Successful Back Workout
It was good to get back in the gym today. I normally start the week with Chest/shoulders. I got a late start this week and we do a lot of push-ups in pro-wrestling practice, so I wanted to stay fresh. That is why I chose to do Deadlifts and Back assistance work.
A lot of people ask me if I deadlift Sumo or Conventional. I have always been a conventional style deadlifter. A great reference is the book Strength Training Anatomy. It shows you use a lot more muscles in your back when lifting conventionally.
When it comes to shaping the back, I think conventional is the way to go. If you are not competing in powerlifting, stay with a double overhand grip for symmetry. In this case, I think it is okay to use straps for grip support. But, do not use them until you really need to.
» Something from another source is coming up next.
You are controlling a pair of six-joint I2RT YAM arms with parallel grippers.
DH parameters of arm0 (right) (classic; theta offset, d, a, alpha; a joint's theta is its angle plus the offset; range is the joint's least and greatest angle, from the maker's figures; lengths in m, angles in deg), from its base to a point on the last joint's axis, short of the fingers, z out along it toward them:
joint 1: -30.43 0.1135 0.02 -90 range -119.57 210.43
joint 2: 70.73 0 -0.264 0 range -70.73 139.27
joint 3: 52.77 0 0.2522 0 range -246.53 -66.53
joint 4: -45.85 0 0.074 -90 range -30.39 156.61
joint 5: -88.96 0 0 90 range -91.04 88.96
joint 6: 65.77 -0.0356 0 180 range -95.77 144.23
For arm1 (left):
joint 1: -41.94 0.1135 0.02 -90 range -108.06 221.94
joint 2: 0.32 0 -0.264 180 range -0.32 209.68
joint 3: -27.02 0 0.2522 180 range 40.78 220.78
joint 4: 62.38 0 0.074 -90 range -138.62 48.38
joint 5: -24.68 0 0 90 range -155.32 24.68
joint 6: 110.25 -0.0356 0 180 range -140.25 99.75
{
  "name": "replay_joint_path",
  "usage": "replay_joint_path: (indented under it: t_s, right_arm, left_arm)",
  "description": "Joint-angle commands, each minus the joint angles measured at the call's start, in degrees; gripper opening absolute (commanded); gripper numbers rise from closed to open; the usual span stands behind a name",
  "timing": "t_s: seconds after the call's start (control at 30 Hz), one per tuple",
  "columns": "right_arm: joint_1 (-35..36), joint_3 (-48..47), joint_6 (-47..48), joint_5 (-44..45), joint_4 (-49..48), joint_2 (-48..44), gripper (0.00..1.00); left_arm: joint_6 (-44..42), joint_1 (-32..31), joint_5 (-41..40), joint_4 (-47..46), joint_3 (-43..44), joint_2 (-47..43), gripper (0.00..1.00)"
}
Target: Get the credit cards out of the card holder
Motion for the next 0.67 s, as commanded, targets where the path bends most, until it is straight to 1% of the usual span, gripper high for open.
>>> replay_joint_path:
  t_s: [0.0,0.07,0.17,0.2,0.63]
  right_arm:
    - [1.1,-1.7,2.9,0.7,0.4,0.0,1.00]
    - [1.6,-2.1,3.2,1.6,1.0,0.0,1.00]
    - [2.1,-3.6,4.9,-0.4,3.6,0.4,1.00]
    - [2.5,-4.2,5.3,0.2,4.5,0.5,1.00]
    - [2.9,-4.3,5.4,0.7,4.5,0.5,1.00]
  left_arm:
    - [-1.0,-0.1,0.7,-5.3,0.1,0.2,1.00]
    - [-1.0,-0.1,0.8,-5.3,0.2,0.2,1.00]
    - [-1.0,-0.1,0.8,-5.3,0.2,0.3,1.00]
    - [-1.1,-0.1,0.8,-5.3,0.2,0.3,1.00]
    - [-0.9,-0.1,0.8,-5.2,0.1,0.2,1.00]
Use a hook grip first; I put my first and middle finger on top of my thumbnail. Hurts like an S.O.B. at first, but you get used to it. When I was training heavy, I would use my overhand grip until 500 lbs, then I would switch to reverse grip.
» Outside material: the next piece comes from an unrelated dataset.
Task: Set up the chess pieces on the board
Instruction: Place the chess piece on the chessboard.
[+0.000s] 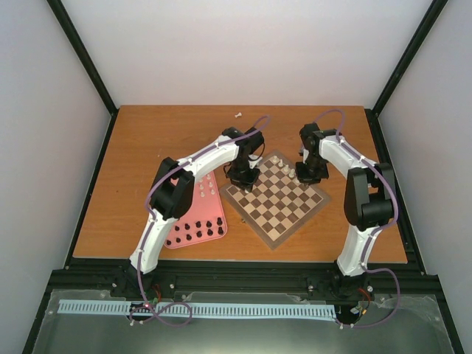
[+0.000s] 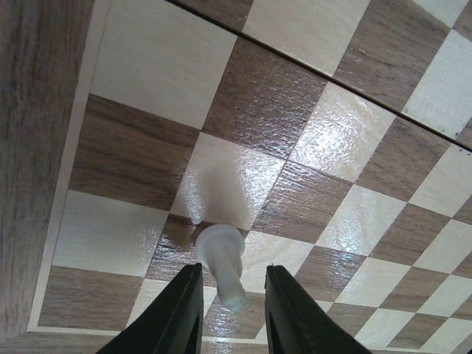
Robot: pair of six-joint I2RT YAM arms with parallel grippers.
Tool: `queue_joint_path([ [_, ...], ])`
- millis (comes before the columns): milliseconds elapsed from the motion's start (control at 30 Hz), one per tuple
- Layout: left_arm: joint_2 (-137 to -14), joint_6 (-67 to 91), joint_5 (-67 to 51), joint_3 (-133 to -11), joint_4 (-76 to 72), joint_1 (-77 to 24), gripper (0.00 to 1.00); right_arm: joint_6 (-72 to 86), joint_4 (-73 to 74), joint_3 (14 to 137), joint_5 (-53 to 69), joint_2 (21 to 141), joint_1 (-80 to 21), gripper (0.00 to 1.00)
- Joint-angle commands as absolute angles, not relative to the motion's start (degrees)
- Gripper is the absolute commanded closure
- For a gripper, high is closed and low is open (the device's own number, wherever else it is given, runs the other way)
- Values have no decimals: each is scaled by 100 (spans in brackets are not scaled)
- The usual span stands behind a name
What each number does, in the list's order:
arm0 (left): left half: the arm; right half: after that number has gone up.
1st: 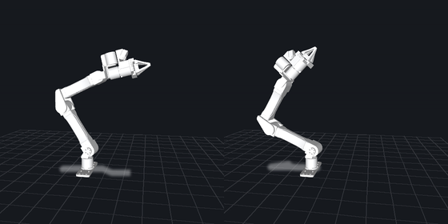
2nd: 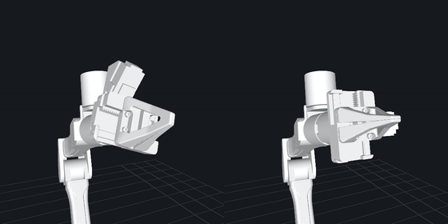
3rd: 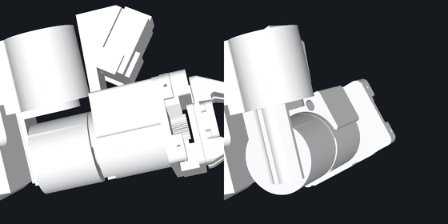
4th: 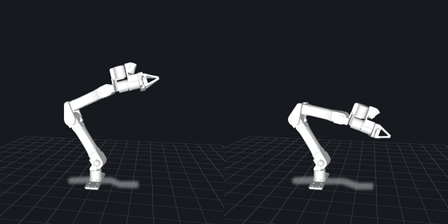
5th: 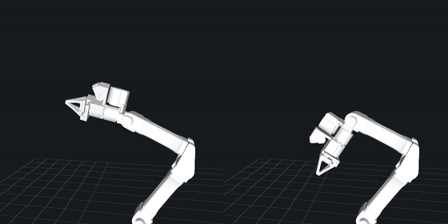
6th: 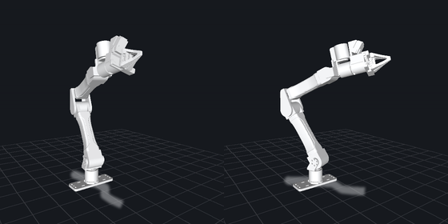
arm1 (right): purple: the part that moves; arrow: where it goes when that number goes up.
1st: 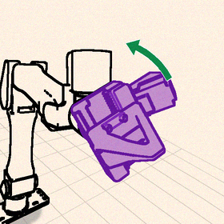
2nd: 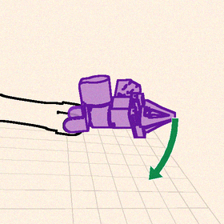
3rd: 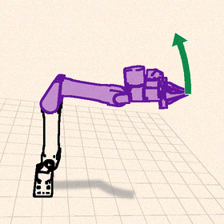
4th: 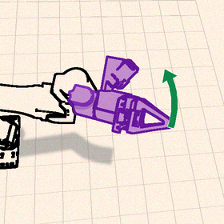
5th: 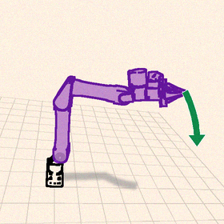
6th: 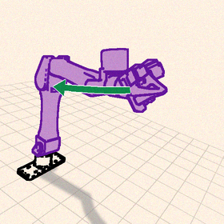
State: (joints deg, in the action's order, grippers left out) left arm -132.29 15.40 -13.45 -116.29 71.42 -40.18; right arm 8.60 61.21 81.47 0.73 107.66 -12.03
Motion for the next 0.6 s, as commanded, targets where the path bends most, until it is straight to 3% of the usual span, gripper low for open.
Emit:
queue_joint_path([
  [0, -13272, 1459, -1424, -11683, 7084, -4034, 73, 800, 6045, 8124, 119, 10888, -1194, 90],
  [567, -13057, 1373, -1435, -11728, 7128, -4034, 62, 756, 6007, 8060, 174, 11072, -1195, 86],
])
I remind people that the strongest female deadlifter, me, and the strongest male deadlifter, Andy Bolton, deadlift conventionally. So, if you want a big deadlift, do what the strongest deadlifters do.
BACK WORKOUT
Deadlifts
Close Grip Lat Pulldowns
Wide Grip Low Rows
Straight Arm Extentions
Weighted Abs
Ahhh… shoot, I was lazy today. I should have done some DB Rows.
No wonder u got so big back and shoulders.